◆ **Problem description**: Below are the records. List every line holding the word "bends".

Records from a data collection
+ + + + + + +
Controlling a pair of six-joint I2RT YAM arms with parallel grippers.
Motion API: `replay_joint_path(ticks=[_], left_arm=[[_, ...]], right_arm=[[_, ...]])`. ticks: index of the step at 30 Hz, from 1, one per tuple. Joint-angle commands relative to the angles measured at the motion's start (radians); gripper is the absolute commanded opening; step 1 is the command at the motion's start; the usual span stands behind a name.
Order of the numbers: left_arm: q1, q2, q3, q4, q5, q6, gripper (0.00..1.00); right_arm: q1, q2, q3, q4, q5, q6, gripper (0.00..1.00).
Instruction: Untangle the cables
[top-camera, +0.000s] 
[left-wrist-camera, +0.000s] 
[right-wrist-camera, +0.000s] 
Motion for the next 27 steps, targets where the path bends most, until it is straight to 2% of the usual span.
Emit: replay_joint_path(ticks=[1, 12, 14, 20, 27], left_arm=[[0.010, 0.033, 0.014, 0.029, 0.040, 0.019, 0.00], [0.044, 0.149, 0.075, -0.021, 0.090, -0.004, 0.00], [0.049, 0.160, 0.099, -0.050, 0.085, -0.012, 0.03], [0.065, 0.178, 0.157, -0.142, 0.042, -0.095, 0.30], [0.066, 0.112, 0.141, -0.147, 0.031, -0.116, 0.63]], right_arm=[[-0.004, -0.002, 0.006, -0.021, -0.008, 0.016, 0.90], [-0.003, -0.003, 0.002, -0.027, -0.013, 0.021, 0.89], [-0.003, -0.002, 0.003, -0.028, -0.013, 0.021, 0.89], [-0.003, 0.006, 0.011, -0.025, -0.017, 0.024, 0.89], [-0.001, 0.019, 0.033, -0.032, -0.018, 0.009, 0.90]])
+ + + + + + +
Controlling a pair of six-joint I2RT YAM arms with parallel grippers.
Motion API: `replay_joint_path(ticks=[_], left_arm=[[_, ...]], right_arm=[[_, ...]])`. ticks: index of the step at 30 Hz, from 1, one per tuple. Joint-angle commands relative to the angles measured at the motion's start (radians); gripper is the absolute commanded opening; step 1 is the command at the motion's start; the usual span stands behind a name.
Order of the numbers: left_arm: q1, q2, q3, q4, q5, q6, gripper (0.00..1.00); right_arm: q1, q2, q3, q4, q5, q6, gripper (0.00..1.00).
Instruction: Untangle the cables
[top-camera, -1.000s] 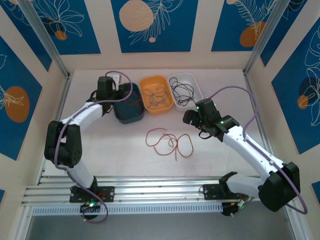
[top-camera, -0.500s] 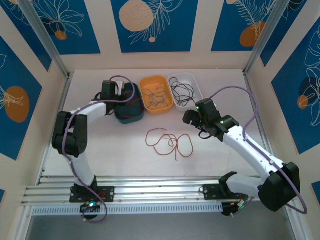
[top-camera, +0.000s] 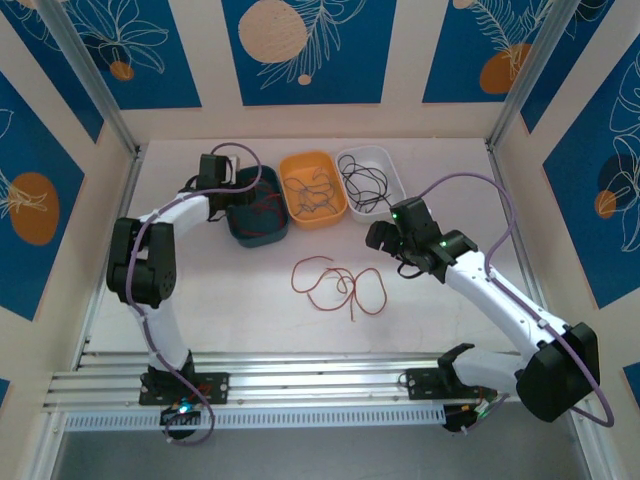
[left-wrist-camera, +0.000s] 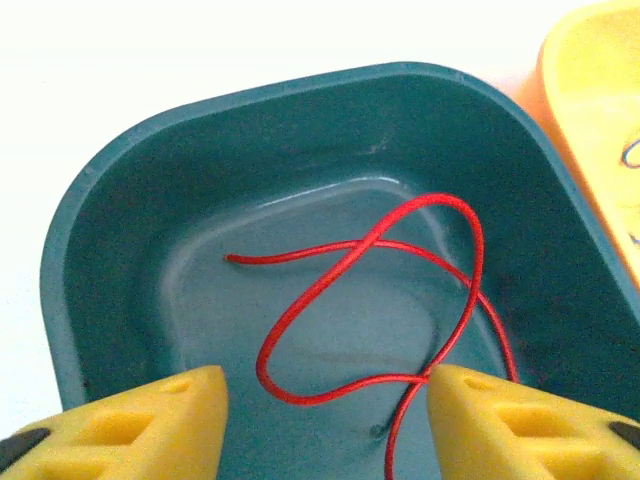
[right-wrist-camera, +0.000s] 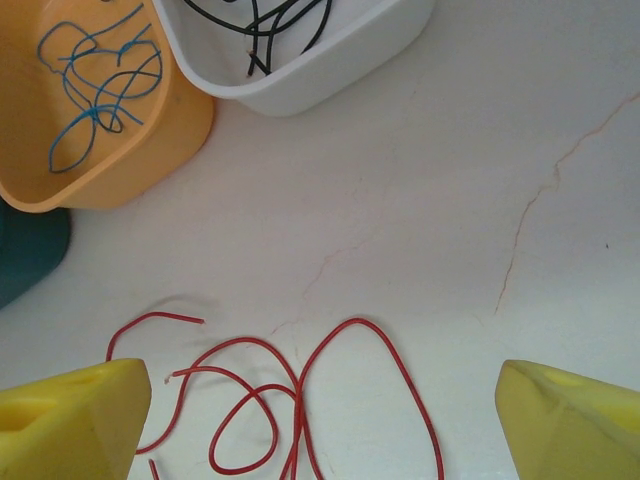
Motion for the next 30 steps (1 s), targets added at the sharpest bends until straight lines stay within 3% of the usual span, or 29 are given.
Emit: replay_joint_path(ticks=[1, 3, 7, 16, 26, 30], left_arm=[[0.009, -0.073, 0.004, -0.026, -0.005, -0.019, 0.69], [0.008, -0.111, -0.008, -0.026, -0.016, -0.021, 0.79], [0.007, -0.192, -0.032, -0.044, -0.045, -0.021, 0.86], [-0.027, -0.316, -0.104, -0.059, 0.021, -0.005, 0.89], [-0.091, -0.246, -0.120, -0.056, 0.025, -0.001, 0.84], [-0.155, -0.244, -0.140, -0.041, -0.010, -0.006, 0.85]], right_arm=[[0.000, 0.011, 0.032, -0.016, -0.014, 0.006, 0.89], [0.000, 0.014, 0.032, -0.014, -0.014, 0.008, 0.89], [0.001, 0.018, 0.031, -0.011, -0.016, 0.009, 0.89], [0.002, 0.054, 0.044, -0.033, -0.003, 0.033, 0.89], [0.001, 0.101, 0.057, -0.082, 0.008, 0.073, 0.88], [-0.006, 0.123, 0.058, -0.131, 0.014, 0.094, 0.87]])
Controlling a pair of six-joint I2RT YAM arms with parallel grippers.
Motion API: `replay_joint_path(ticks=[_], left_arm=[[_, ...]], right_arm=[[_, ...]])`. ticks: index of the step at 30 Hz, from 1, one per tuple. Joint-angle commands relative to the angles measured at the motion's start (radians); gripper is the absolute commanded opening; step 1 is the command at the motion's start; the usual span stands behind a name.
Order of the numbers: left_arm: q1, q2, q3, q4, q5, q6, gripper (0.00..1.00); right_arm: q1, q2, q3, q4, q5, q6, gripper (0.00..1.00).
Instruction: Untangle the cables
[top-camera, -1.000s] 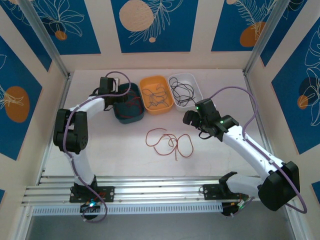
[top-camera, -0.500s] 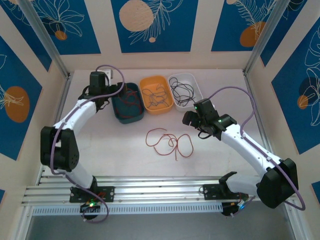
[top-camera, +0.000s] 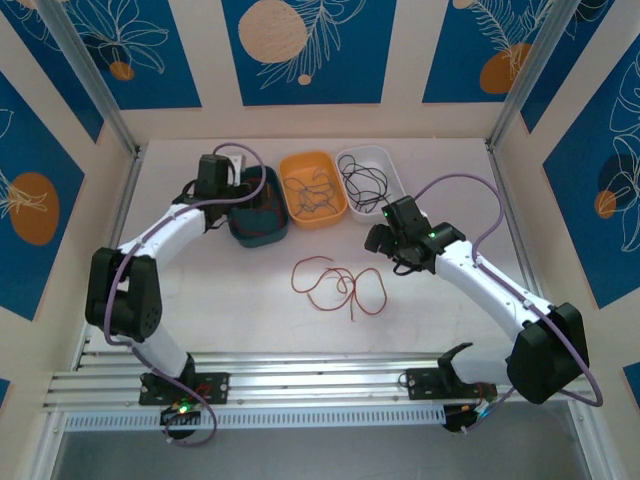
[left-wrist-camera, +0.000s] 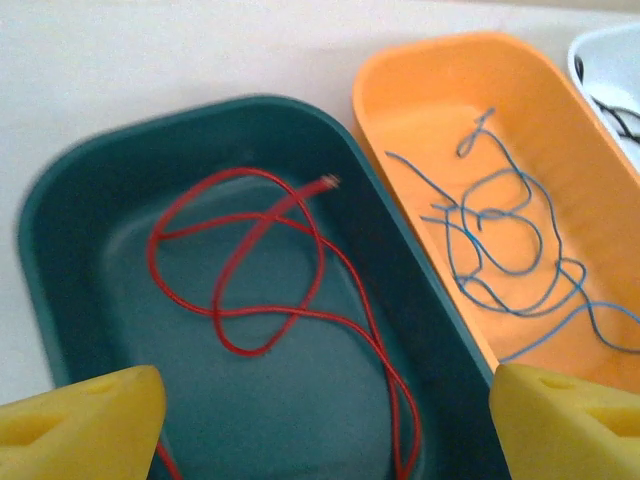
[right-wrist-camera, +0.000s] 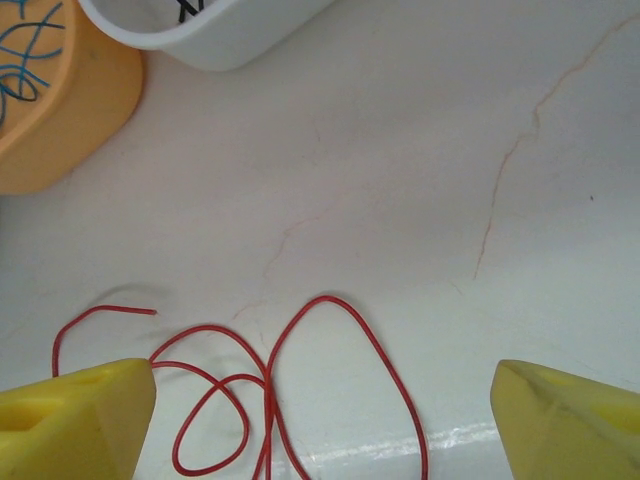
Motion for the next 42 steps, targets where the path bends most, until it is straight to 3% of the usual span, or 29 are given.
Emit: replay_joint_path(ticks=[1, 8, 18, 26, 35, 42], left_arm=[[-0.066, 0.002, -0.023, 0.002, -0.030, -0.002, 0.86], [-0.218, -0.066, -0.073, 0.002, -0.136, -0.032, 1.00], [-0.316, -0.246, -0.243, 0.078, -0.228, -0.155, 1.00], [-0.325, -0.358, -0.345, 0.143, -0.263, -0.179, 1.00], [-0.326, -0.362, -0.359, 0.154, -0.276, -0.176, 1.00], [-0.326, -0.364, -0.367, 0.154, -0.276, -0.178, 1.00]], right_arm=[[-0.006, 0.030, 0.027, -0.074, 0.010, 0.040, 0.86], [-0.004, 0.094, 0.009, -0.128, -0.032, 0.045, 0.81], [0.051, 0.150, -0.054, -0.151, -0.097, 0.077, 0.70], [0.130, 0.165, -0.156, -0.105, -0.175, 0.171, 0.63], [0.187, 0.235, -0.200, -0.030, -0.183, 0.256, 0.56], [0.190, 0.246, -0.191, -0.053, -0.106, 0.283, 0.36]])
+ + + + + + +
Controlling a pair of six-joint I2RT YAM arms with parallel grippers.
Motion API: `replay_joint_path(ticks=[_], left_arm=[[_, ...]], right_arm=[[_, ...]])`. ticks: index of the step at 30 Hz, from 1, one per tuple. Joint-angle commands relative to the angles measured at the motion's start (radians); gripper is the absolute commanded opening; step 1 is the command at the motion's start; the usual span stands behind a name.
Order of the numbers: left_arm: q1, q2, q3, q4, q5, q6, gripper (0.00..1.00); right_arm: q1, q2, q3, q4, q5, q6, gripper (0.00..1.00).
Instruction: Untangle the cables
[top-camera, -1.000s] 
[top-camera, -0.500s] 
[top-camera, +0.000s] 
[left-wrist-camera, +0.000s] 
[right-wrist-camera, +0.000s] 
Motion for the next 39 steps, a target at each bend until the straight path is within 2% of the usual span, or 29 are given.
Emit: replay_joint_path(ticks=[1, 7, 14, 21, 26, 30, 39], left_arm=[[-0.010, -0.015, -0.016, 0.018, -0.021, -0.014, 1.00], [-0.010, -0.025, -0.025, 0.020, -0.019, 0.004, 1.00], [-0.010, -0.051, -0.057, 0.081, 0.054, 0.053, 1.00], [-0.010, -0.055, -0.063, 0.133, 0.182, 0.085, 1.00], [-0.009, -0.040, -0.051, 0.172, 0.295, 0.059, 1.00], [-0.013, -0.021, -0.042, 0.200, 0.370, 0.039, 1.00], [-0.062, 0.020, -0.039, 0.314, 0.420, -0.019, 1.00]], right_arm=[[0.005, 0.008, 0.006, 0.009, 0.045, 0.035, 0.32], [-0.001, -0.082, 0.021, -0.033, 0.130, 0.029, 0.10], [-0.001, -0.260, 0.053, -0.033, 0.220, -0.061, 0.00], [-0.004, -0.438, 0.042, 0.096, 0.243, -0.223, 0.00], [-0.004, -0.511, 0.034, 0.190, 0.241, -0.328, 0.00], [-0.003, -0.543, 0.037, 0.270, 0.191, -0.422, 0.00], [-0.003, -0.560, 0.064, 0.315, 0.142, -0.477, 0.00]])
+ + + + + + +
◆ **Response to the task**:
Motion for the next 27 steps, targets where the path bends most, until it is straight to 2% of the usual span.
Motion for the next 30 steps (1 s), targets added at the sharpest bends until straight lines stay within 3% of the usual span, or 29 are given.
Motion for the next 42 steps, targets where the path bends most, until it is straight to 3% of the usual span, or 29 are given.

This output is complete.